Despite these challenges, he said resources were mobilized to build infrastructure, which was essential to the country’s resilience in the face of shocks, and to strengthen the foundations for sustainable and inclusive development.

The evaluation team gave an opportunity to analyze Burundi’s economic and social performance, as well as its main challenges, constraints and opportunities, helping to frame reforms that can lead to strong, sustained, inclusive and sustainable economic growth.

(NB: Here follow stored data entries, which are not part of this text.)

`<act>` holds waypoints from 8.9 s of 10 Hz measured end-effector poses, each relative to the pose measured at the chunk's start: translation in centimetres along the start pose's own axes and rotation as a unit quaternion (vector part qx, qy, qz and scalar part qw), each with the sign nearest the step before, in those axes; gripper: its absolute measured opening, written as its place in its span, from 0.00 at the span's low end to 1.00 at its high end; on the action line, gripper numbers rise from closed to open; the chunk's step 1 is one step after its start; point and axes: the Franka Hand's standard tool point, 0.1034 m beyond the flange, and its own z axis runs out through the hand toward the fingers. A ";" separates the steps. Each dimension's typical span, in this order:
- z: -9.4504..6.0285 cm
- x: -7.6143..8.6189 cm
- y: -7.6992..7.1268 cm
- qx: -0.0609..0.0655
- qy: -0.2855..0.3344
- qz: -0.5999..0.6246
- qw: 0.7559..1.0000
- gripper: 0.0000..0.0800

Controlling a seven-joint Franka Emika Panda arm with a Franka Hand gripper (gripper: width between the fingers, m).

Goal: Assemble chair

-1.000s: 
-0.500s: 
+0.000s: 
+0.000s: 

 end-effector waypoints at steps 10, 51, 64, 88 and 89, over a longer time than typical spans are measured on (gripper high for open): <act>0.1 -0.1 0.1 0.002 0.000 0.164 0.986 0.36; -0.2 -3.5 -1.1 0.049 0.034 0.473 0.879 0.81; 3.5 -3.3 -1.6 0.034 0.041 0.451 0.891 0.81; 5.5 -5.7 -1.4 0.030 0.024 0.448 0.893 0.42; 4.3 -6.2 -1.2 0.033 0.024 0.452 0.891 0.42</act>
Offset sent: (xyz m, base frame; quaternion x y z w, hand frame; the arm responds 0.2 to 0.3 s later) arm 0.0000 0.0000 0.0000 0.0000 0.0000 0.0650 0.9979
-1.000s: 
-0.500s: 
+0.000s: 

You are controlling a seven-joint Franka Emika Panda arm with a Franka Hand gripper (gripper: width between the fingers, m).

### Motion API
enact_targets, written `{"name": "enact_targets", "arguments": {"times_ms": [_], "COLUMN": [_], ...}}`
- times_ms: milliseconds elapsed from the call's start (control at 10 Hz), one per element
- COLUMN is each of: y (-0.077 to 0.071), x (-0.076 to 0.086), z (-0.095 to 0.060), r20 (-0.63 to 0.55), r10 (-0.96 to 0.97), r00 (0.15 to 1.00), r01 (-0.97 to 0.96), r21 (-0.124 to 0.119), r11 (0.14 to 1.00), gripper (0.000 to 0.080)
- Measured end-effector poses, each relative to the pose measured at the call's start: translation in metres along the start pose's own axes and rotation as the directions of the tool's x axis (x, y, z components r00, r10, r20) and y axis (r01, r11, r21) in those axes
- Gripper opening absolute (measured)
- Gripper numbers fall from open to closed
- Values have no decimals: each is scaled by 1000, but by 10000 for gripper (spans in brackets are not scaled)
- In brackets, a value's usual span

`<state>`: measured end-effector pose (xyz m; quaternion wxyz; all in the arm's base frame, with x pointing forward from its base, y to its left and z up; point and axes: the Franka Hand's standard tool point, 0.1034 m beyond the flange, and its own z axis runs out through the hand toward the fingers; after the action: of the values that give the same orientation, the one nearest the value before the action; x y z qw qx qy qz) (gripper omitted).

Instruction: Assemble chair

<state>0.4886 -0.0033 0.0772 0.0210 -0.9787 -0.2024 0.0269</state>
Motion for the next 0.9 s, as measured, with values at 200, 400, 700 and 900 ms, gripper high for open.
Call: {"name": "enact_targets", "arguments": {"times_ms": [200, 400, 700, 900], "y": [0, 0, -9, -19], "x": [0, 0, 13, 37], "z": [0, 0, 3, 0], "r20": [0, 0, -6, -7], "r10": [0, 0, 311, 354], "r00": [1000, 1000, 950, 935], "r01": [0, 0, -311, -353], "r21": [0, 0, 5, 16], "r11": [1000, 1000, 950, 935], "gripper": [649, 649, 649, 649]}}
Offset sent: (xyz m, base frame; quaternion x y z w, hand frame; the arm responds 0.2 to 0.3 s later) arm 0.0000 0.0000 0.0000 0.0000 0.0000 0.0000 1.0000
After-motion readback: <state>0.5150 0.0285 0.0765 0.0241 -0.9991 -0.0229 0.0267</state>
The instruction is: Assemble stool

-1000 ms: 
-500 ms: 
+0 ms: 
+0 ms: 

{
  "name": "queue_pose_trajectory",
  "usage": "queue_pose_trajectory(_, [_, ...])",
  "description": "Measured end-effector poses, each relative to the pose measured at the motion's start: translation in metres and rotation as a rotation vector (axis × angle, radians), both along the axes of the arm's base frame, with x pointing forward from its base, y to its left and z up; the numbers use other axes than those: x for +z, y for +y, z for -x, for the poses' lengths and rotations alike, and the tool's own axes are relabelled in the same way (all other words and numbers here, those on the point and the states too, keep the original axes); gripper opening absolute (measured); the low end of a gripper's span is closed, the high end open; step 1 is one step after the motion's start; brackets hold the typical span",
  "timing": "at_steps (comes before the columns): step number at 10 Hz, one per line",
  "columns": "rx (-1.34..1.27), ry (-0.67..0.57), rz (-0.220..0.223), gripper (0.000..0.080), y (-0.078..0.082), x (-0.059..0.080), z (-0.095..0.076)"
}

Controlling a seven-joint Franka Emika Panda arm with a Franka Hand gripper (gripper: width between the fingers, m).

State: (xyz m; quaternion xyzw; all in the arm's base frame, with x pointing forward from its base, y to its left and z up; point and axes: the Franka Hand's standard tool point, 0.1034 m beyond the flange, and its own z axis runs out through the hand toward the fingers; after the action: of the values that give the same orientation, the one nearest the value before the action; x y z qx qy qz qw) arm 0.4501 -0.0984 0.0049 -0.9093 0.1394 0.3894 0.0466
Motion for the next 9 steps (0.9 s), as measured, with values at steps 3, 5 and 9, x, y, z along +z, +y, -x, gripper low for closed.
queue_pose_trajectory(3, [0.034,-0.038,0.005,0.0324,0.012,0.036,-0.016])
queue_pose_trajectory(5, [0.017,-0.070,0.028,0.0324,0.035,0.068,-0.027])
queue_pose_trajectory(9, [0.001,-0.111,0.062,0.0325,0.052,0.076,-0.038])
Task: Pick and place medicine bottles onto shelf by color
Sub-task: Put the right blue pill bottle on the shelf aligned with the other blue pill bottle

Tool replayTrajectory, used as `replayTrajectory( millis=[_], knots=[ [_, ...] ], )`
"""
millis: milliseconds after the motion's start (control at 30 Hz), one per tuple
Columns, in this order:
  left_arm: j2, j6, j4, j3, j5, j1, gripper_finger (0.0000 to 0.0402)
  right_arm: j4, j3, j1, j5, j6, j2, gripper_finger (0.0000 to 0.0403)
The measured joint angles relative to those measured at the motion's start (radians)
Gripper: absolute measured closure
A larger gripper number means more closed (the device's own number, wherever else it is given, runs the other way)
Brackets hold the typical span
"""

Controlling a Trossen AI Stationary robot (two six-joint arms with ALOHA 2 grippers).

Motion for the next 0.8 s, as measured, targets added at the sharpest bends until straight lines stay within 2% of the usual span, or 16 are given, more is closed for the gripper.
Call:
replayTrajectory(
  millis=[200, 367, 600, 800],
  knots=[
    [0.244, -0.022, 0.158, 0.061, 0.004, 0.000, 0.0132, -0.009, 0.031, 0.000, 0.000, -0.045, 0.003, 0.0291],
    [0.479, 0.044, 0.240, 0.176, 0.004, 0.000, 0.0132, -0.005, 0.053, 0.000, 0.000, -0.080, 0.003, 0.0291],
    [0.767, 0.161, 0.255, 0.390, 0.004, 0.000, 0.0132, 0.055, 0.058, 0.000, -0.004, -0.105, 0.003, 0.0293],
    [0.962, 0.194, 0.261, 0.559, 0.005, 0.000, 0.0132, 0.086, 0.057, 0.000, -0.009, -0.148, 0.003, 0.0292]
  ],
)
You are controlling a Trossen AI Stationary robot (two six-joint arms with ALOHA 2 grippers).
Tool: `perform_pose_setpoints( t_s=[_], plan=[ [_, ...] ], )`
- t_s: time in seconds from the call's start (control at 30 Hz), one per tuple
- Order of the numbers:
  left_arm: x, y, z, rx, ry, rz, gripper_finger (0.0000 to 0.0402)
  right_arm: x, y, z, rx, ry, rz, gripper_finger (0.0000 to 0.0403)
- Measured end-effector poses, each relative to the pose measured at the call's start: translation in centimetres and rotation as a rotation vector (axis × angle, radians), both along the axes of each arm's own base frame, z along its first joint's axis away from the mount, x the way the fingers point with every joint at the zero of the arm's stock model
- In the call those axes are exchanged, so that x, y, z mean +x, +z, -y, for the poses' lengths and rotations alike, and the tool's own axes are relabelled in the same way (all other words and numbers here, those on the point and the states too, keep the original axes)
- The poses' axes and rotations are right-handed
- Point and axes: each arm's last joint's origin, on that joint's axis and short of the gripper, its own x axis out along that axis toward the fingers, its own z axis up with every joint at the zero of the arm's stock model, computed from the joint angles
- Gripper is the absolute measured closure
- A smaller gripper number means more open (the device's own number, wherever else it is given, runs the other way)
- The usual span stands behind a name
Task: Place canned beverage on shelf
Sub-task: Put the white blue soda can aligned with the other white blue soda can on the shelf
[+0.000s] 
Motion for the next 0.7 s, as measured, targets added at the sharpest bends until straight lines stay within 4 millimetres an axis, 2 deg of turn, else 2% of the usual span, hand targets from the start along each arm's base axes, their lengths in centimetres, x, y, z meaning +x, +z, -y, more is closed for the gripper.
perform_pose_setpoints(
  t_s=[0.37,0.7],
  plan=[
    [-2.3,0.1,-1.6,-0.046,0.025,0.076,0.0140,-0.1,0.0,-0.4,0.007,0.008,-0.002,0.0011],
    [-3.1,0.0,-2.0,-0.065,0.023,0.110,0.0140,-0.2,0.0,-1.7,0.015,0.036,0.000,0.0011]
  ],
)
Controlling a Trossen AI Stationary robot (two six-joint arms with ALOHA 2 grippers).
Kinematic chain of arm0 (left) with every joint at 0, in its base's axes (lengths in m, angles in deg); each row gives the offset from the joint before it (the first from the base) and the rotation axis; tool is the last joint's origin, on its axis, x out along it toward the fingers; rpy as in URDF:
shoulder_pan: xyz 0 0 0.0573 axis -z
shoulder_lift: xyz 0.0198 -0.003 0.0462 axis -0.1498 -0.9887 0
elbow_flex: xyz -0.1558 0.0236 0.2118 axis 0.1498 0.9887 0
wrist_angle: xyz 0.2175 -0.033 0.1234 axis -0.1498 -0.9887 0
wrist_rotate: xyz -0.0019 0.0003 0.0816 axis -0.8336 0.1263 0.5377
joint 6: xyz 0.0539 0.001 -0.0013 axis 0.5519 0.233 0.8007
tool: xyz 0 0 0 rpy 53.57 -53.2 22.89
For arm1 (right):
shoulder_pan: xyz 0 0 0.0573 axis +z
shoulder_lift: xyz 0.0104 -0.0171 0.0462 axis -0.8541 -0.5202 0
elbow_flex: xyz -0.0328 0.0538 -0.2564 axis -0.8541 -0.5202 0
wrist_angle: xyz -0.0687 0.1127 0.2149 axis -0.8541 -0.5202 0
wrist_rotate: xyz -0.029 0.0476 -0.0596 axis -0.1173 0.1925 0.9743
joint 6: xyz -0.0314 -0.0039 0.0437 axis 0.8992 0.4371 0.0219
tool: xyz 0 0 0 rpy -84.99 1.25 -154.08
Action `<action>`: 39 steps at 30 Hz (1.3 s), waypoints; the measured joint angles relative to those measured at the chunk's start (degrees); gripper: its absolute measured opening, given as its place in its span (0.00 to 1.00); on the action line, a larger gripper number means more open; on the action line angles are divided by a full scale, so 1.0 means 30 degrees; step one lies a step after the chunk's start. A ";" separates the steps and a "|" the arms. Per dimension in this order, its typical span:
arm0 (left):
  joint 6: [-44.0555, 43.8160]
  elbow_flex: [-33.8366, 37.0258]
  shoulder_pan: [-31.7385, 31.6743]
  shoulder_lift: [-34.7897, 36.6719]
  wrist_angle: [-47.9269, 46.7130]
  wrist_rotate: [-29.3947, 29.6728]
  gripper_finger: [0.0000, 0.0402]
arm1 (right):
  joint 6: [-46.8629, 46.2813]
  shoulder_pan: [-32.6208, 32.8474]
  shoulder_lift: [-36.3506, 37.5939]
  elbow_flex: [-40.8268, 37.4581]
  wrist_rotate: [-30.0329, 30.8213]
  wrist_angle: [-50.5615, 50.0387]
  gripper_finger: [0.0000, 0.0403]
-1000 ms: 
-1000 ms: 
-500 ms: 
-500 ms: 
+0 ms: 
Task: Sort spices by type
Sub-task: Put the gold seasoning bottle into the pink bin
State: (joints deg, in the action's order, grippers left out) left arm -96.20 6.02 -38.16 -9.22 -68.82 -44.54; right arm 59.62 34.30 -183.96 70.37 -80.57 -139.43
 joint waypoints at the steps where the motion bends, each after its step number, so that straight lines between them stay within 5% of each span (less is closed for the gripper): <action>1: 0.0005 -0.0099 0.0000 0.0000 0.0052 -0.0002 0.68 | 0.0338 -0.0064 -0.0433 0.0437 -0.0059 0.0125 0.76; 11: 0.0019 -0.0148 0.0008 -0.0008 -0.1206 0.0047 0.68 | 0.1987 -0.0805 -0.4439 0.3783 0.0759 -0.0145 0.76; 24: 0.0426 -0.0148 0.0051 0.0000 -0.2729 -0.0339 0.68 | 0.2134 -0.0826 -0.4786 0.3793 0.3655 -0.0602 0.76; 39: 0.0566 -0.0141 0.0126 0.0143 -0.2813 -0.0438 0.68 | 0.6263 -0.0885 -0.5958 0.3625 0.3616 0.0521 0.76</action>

The evaluation found that the Burundian economy is highly vulnerable to external shocks due to its heavy import dependence. It said Burundi must reinforce its productive base, make it stronger and more inclusive, and promote a more efficient allocation of resources and greater economic resilience.

The mission also made recommendations for structural reforms in specific sectors. The proposals will be considered in preparation for the new cooperation framework between the Bank and Burundi. This framework will consider the lessons learned from the implementation of the 2019-2023 CSP, the country portfolio review, and the conclusions of the country’s diagnostic note.